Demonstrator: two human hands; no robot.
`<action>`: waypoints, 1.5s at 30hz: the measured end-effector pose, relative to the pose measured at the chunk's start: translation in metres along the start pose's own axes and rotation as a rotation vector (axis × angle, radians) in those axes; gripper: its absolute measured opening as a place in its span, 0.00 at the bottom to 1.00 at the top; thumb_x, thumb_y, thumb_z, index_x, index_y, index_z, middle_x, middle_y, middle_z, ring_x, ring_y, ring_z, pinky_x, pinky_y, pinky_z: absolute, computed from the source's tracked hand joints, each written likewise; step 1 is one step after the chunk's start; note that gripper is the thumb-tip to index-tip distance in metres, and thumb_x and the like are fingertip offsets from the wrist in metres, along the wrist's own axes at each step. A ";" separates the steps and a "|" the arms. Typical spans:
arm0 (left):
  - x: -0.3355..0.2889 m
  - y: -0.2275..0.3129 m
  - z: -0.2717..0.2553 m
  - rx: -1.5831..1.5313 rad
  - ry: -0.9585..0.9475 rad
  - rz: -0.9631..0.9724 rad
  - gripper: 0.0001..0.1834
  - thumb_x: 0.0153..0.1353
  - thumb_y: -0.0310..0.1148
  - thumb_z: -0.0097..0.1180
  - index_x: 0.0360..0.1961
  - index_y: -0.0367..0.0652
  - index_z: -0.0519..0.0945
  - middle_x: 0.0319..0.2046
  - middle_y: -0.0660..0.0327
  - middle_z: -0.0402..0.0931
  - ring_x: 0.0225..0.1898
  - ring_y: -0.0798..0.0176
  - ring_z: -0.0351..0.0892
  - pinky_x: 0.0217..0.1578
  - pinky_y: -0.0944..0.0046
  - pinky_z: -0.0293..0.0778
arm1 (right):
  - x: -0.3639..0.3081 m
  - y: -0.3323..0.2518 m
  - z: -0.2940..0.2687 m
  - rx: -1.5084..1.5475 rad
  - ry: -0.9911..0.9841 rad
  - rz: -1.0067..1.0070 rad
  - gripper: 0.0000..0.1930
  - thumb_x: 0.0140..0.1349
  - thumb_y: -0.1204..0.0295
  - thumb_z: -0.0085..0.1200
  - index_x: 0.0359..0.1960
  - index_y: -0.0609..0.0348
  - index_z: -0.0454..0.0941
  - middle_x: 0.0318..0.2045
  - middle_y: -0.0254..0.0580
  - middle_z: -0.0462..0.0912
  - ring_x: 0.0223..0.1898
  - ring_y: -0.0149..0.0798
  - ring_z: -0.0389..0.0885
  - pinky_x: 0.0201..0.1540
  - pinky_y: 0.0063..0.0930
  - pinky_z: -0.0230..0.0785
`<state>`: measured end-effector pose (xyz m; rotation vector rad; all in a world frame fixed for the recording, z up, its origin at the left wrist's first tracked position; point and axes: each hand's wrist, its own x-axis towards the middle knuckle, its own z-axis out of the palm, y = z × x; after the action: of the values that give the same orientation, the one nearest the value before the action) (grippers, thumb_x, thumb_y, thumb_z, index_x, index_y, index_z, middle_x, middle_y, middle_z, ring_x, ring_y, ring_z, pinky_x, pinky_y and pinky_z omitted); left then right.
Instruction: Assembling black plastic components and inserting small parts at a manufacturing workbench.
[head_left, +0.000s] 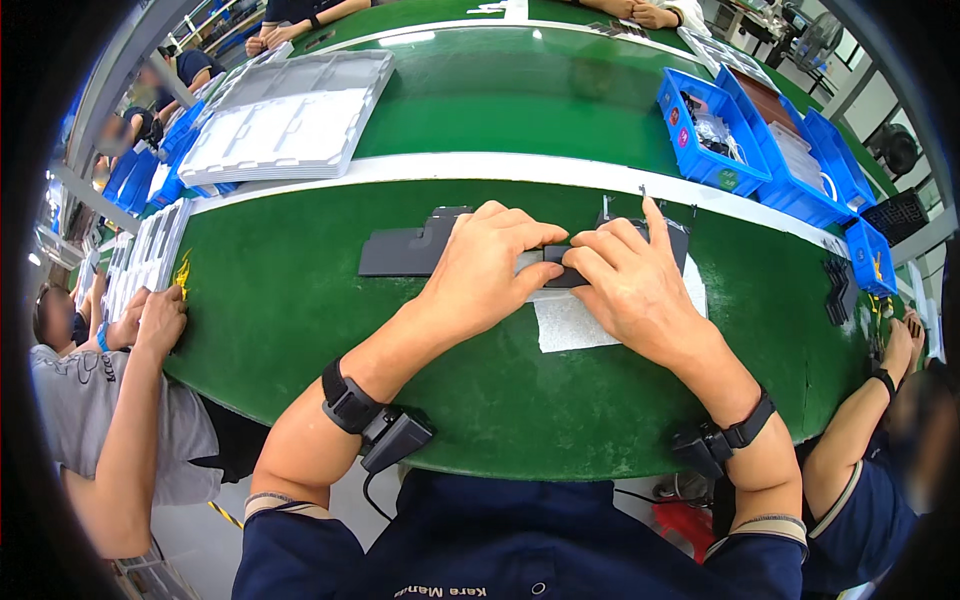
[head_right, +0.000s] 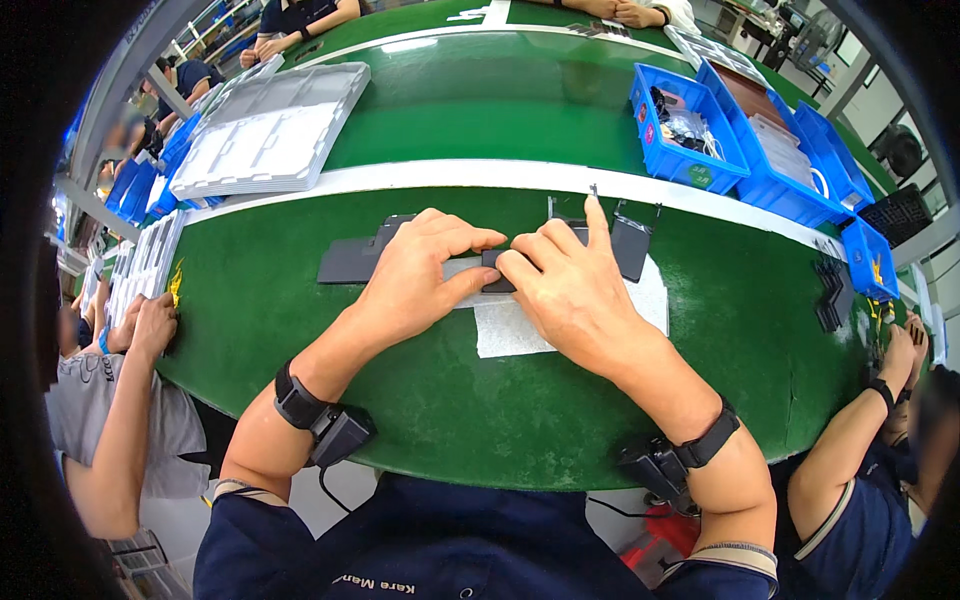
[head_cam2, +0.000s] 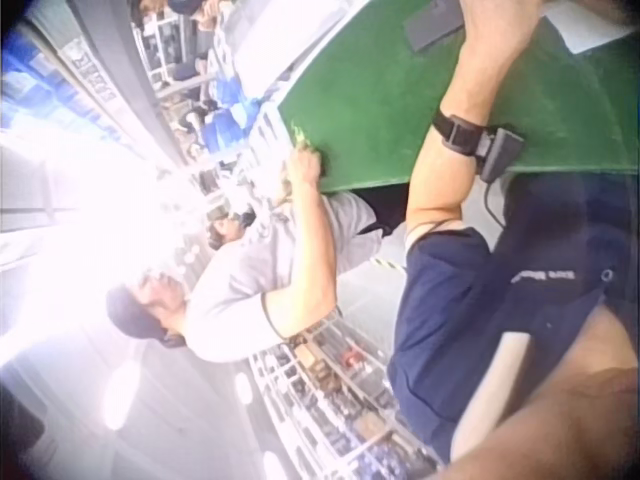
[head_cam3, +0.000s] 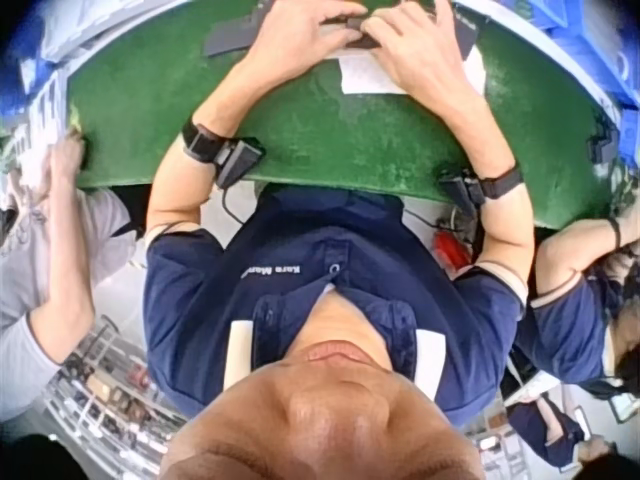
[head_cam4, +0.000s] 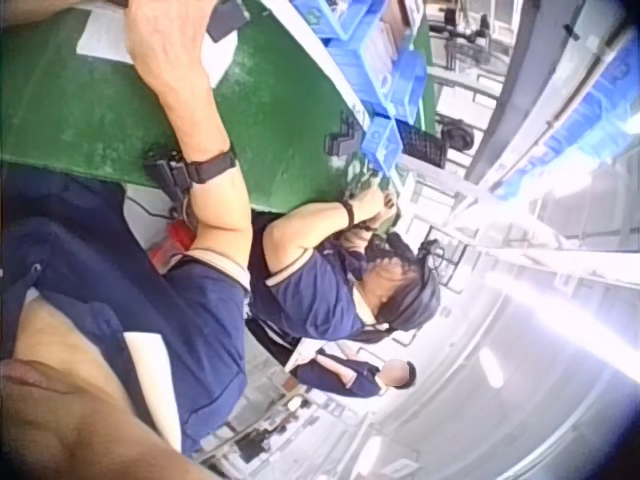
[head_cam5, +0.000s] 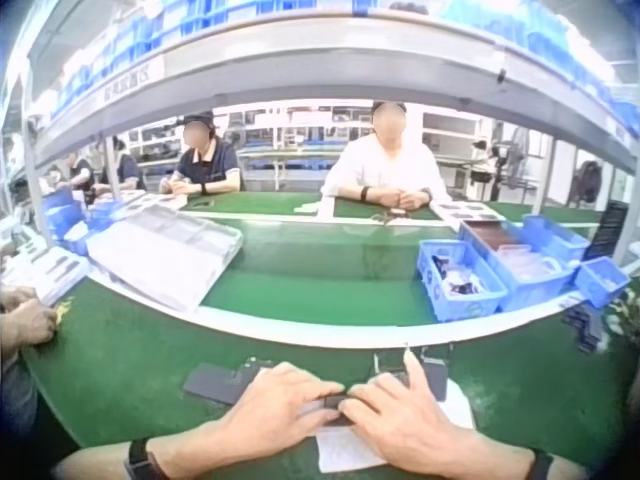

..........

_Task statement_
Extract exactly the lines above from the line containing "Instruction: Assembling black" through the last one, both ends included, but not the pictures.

_Answer to this exercise_
Instruction: Assembling black plastic components and inserting small parts at a manufacturing workbench.
[head_left, +0.000s] 
[head_right, +0.000s] 
[head_cam2, +0.000s] 
[head_cam3, +0.000s] 
[head_cam4, +0.000s] 
[head_cam5, +0.000s] 

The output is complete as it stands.